**Aim of the exercise**
What is needed is an exact reproduction of the listing, without its pictures.

**Information provided**
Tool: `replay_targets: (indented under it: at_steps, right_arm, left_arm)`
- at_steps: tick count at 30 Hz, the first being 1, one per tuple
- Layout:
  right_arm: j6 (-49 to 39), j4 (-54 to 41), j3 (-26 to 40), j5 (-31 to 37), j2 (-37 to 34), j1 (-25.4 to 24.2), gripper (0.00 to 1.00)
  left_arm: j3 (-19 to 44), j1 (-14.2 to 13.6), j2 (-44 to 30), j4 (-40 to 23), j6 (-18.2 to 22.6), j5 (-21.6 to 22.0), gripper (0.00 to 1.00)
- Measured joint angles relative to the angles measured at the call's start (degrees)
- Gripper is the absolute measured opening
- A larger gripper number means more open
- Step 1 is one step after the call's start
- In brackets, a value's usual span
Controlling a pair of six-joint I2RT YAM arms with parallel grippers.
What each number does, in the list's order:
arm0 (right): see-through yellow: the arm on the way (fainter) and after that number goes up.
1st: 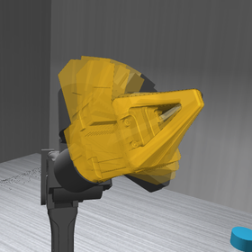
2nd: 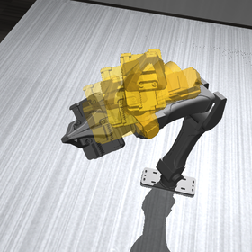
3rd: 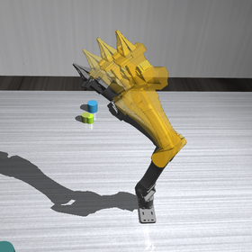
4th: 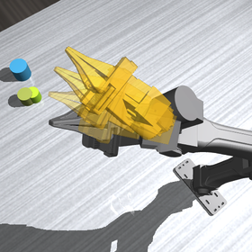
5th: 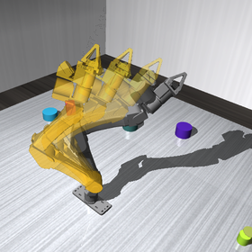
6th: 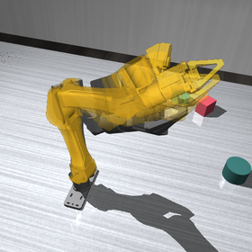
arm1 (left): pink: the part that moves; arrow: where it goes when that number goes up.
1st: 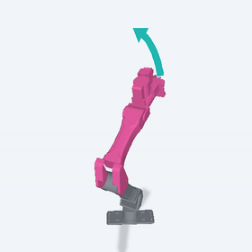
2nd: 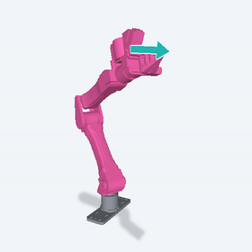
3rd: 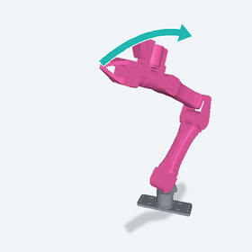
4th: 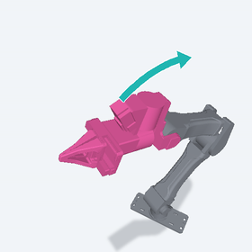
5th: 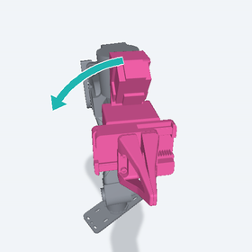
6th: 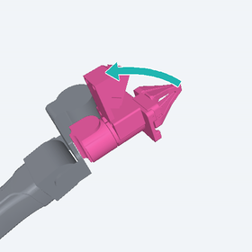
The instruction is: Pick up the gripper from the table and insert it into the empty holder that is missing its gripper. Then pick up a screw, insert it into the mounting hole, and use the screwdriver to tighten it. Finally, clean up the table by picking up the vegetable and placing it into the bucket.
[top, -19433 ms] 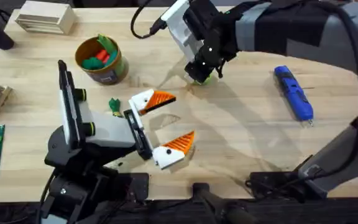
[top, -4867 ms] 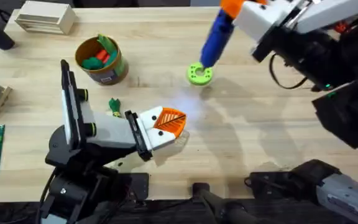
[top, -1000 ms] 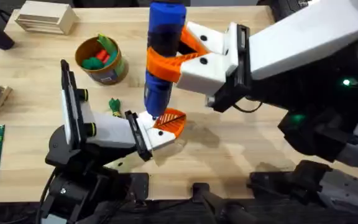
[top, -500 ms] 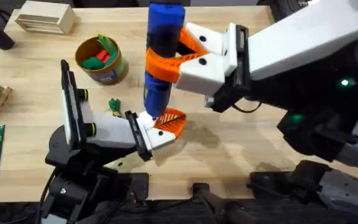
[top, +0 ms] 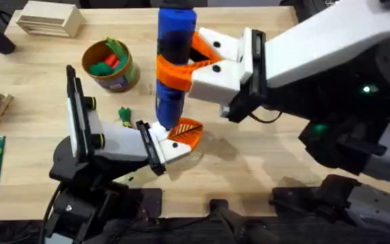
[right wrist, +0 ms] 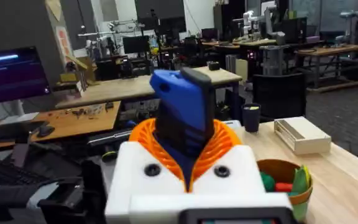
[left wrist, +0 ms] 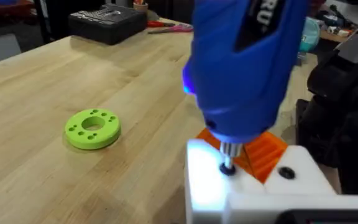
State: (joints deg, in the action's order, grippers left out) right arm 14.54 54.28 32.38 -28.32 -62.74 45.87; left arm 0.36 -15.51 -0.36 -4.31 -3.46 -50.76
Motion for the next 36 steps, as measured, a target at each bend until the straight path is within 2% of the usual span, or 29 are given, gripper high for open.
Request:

**Output**
Tool: `replay_targets: (indented under it: at_steps, right_arm, left_arm)`
- at_steps: tick count at 30 Hz, the first being 1, one per tuple
- Layout:
  right_arm: j6 (-49 to 39), j4 (-54 to 41), j3 (-26 to 40), j5 (-31 to 37), j2 (-37 to 34), j1 (-25.4 to 24.2), gripper (0.00 to 1.00)
  left_arm: j3 (-19 to 44), j1 (-14.2 to 13.6), j2 (-44 to 30), j4 (-40 to 23), j6 (-18.2 to 22.6), j5 (-21.6 to 22.0), gripper (0.00 to 1.00)
- Measured joint angles relative to the angles measured at the call's start (degrees)
- Gripper is the absolute measured opening
- A larger gripper number means more open
- Step 1 is one step after the call's start
- In brackets, a value's usual span
Controlling a pair of six-joint I2RT YAM arms with parallel grippers.
What each number does, in the list's order:
arm0 (right): see-through yellow: the arm on the way (fainter) and after that number goes up.
1st: 
2nd: 
3rd: 
4th: 
5th: 
6th: 
arm1 (left): pink: the part that moves; arrow: where it goes when that number goes up.
1st: 
2nd: 
3rd: 
4th: 
5th: 
6th: 
The instruction is: Pick up the gripper from the table and insert it into the empty holder that is missing its gripper. Then pick up a screw, insert it into the mounting hole, and use the screwdriver to tighten it. Finally, clean up the table by picking up the vegetable and placing it into the bucket.
[top, -19433 ms] 
[top, -4867 ms] 
[top, -1000 ms] 
[top, -500 ms] 
[top, +0 ms] 
[right wrist, +0 ms] 
[left wrist, +0 ms] 
State: (joints deg, in the action's order, grippers left out) right arm 14.54 54.28 32.38 -28.32 -62.74 45.87; left arm 0.36 -15.51 -0.36 -4.31 -3.46 -50.76
Motion for the next 36 steps, as measured, a target at each bend until the straight path is within 2% of the usual span, or 29 are given, gripper high for open.
Request:

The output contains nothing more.